• **About this task**:
Could you print exactly the lines of the listing below, starting at the line that has "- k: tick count" and ending at the line that has "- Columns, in", and only those lines?

• **The data**:
————————
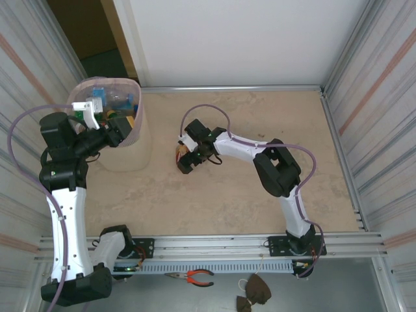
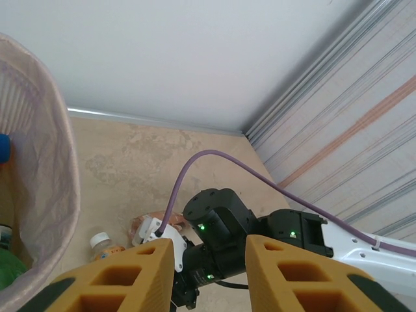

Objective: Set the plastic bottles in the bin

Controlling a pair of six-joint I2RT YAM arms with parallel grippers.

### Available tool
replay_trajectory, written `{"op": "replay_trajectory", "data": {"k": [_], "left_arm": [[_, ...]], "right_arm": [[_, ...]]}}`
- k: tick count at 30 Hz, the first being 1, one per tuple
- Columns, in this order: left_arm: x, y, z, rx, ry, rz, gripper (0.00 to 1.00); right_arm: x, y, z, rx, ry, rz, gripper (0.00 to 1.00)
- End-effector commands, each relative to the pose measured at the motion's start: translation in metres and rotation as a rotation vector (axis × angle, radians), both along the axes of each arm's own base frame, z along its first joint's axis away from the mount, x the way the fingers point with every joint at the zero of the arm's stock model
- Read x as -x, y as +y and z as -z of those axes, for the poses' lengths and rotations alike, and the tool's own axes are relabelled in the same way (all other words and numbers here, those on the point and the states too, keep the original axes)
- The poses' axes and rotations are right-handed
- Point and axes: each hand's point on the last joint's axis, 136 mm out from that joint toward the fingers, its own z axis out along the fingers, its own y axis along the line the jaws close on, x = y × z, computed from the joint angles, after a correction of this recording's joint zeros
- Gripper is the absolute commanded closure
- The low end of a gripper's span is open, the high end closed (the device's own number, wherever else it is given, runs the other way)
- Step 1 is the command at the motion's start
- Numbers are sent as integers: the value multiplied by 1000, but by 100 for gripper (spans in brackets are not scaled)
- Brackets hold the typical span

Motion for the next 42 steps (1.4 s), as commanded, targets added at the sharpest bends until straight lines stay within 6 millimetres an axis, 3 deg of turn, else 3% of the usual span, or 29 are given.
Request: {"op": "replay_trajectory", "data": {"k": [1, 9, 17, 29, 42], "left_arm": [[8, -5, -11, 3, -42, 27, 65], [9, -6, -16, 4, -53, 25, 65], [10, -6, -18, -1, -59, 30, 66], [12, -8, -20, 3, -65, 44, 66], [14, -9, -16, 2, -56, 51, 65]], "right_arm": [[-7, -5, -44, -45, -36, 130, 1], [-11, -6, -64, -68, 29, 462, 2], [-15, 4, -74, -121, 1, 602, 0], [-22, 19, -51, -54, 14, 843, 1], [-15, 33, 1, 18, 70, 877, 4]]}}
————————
• **Reply to the exercise**:
- k: tick count at 30 Hz, the first being 1, one per tuple
- Columns, in this order: left_arm: x, y, z, rx, ry, rz, gripper (0.00 to 1.00); right_arm: x, y, z, rx, ry, rz, gripper (0.00 to 1.00)

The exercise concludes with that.